—Es una posibilidad contra una certeza—dijo Sarto.—Si se afeita usted apuesto a que nadie duda que sea el Rey. ¿Tiene usted miedo?
—¡Señor mío!
—¡Vamos, joven, calma! Ya sabemos que si lo descubren le cuesta a usted la vida, y también a mí y a Federico. Pero si se niega usted, le juro que Miguel el Negro se sentará en el trono antes de que acabe el día y el Rey yacerá en una prisión o en su tumba.

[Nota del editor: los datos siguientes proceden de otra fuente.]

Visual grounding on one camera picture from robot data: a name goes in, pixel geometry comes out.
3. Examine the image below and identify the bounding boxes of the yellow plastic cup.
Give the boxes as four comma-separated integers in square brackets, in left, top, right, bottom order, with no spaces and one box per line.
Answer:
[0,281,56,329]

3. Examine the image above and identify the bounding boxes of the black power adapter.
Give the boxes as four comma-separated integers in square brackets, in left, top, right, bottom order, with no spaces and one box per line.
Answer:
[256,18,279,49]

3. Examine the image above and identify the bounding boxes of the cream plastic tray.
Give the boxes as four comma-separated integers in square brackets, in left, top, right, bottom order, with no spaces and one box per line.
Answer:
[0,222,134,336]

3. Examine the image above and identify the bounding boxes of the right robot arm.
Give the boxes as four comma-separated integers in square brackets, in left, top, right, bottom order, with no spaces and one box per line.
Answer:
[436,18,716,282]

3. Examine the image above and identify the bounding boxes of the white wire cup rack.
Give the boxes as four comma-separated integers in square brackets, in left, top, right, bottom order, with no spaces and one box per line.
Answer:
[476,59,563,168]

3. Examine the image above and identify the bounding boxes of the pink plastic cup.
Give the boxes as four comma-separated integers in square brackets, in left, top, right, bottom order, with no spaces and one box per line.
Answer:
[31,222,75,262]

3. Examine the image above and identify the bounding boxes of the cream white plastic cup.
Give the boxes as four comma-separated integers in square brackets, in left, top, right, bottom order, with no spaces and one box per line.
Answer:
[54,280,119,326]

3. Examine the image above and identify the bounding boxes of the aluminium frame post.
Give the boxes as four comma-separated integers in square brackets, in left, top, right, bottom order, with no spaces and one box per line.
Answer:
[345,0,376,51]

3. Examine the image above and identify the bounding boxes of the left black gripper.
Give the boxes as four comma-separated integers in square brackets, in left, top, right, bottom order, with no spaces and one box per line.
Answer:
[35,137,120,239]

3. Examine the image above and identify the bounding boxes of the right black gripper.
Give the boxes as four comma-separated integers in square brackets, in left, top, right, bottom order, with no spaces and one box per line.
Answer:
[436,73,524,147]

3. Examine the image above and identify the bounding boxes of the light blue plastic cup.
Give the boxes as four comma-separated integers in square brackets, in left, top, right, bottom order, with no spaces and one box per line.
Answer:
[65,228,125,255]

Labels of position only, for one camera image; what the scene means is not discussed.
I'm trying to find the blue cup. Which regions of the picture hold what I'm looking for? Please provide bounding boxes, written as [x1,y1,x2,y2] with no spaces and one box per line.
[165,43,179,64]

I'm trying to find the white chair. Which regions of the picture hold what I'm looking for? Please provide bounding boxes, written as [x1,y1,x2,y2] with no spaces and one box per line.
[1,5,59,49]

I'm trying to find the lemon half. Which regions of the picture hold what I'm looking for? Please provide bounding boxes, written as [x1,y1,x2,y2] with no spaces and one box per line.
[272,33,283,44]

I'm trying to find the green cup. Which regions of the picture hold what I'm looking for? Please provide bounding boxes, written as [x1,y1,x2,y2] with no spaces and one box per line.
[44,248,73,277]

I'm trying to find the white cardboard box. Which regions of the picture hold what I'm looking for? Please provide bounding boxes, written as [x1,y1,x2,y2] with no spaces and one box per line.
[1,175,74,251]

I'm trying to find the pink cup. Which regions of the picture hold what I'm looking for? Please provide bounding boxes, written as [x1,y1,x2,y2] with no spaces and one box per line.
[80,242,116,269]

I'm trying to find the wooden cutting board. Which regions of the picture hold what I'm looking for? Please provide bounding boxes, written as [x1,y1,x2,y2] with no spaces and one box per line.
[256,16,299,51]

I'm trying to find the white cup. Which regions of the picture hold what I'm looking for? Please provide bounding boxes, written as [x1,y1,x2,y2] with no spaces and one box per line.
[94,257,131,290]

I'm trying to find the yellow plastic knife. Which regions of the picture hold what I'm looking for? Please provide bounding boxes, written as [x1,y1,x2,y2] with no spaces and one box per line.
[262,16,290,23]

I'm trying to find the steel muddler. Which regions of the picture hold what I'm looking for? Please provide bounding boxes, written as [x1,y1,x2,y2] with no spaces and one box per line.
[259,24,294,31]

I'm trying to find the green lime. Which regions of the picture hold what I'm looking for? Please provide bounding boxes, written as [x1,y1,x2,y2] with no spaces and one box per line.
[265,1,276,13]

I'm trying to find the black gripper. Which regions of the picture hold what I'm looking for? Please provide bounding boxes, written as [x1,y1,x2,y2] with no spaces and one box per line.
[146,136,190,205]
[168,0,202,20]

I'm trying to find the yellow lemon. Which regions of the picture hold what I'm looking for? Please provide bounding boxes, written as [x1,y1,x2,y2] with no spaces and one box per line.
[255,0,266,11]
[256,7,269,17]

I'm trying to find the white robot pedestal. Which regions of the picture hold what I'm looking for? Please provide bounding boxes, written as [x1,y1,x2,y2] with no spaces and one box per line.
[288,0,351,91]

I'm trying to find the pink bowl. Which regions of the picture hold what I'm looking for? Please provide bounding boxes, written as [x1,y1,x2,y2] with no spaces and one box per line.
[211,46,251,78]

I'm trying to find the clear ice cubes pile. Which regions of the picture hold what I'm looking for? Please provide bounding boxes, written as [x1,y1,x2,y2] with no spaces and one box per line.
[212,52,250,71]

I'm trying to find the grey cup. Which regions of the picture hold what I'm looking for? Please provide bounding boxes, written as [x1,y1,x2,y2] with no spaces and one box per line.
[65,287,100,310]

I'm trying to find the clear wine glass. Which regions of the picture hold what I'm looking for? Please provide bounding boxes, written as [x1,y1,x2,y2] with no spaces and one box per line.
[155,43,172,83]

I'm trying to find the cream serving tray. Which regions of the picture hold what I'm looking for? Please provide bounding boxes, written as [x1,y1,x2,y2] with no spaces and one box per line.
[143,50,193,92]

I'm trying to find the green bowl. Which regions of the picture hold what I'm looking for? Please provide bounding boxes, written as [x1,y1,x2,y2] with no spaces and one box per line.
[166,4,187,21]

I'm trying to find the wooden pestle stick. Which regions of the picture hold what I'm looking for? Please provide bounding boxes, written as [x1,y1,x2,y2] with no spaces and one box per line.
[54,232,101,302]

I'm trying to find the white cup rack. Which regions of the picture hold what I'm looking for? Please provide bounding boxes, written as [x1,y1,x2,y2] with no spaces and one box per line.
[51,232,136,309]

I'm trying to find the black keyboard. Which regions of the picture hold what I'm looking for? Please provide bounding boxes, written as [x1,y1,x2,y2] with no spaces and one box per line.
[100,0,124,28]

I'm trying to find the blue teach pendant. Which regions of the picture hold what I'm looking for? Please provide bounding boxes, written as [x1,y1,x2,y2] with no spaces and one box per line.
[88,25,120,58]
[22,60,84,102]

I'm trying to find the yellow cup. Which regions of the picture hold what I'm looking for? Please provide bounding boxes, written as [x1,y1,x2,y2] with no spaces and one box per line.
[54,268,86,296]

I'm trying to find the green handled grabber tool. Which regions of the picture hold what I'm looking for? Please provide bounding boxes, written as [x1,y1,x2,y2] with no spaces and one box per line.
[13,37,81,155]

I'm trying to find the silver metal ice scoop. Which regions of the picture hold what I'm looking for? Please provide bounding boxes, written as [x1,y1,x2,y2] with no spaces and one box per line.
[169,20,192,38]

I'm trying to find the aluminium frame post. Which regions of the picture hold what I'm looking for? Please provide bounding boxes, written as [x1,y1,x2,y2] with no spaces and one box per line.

—El Rey no lo perdonaría nunca—balbuceé.
—¿Pero somos mujerzuelas o qué? ¿Quién se cuida de que el Rey perdone o no?
Medité profundamente, y en la habitación no se oía otro rumor que el tic-tac del reloj, cuyo péndulo osciló cincuenta, sesenta, setenta veces; por fin mi rostro debió reflejar mis pensamientos, porque de repente el viejo Sarto asió mi mano y exclamó conmovido:
—¿Irá usted?
—Sí, iré—dije mirando el postrado cuerpo del Rey.
—Esta noche—continuó Sarto apresuradamente y en voz baja,—debemos pasarla en palacio, de acuerdo con el programa trazado de antemano. Pues bien, apenas nos dejen solos, se queda Federico de guardia en la cámara del Rey, montamos a caballo usted y yo y nos venimos aquí a escape. El Rey estará esperándonos, informado de todo por José, e inmediatamente se pondrá conmigo camino de Estrelsau, mientras que usted saldrá disparado para la frontera, como si lo persiguiera una legión de demonios.
Comprendí el plan en un instante e hice un ademán de aprobación.